What you submit must be an exact copy of the listing below, with no images in it.

■ DATA EXCERPT ■
# # # #
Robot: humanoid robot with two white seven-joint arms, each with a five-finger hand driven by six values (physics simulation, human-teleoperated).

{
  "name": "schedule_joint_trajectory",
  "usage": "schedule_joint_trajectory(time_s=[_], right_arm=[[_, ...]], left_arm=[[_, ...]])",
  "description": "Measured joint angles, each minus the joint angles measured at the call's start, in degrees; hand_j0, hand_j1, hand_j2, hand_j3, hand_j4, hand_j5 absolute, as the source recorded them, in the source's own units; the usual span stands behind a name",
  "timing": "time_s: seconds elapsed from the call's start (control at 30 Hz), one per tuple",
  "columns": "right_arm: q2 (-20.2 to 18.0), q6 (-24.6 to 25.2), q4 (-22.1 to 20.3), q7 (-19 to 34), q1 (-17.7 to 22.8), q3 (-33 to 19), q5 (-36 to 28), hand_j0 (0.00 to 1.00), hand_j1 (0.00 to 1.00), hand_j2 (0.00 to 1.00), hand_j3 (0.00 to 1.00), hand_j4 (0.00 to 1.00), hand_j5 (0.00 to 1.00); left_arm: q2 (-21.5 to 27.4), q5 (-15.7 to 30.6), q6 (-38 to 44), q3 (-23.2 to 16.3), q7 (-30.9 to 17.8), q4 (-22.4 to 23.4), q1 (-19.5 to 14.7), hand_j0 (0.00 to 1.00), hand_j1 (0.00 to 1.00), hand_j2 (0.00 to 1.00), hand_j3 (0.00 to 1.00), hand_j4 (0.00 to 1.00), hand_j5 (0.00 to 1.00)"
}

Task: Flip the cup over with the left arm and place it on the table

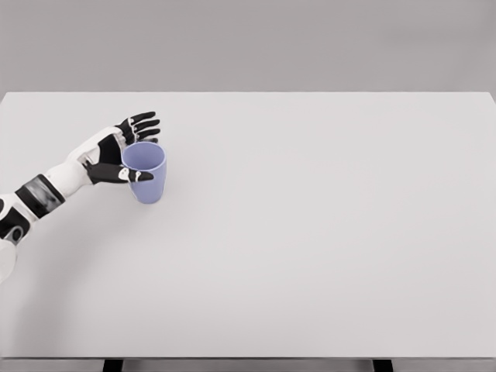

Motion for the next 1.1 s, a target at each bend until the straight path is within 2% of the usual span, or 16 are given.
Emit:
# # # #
■ SOLVED EXERCISE ■
Robot: humanoid robot with two white seven-joint arms, each with a five-finger hand driven by six values (physics simulation, human-teleoperated).

{
  "name": "schedule_joint_trajectory",
  "usage": "schedule_joint_trajectory(time_s=[_], right_arm=[[_, ...]], left_arm=[[_, ...]])",
  "description": "Measured joint angles, each minus the joint angles measured at the call's start, in degrees; hand_j0, hand_j1, hand_j2, hand_j3, hand_j4, hand_j5 absolute, as the source recorded them, in the source's own units; the usual span stands behind a name",
  "timing": "time_s: seconds elapsed from the call's start (control at 30 Hz), one per tuple",
  "columns": "right_arm: q2 (-20.2 to 18.0), q6 (-24.6 to 25.2), q4 (-22.1 to 20.3), q7 (-19 to 34), q1 (-17.7 to 22.8), q3 (-33 to 19), q5 (-36 to 28), hand_j0 (0.00 to 1.00), hand_j1 (0.00 to 1.00), hand_j2 (0.00 to 1.00), hand_j3 (0.00 to 1.00), hand_j4 (0.00 to 1.00), hand_j5 (0.00 to 1.00); left_arm: q2 (-21.5 to 27.4), q5 (-15.7 to 30.6), q6 (-38 to 44), q3 (-23.2 to 16.3), q7 (-30.9 to 17.8), q4 (-22.4 to 23.4), q1 (-19.5 to 14.7), hand_j0 (0.00 to 1.00), hand_j1 (0.00 to 1.00), hand_j2 (0.00 to 1.00), hand_j3 (0.00 to 1.00), hand_j4 (0.00 to 1.00), hand_j5 (0.00 to 1.00)"
}

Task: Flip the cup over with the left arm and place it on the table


Motion for the next 1.1 s, a target at each bend until the straight path is within 2% of the usual span, or 16 are given.
Emit:

No more work remains in this exercise.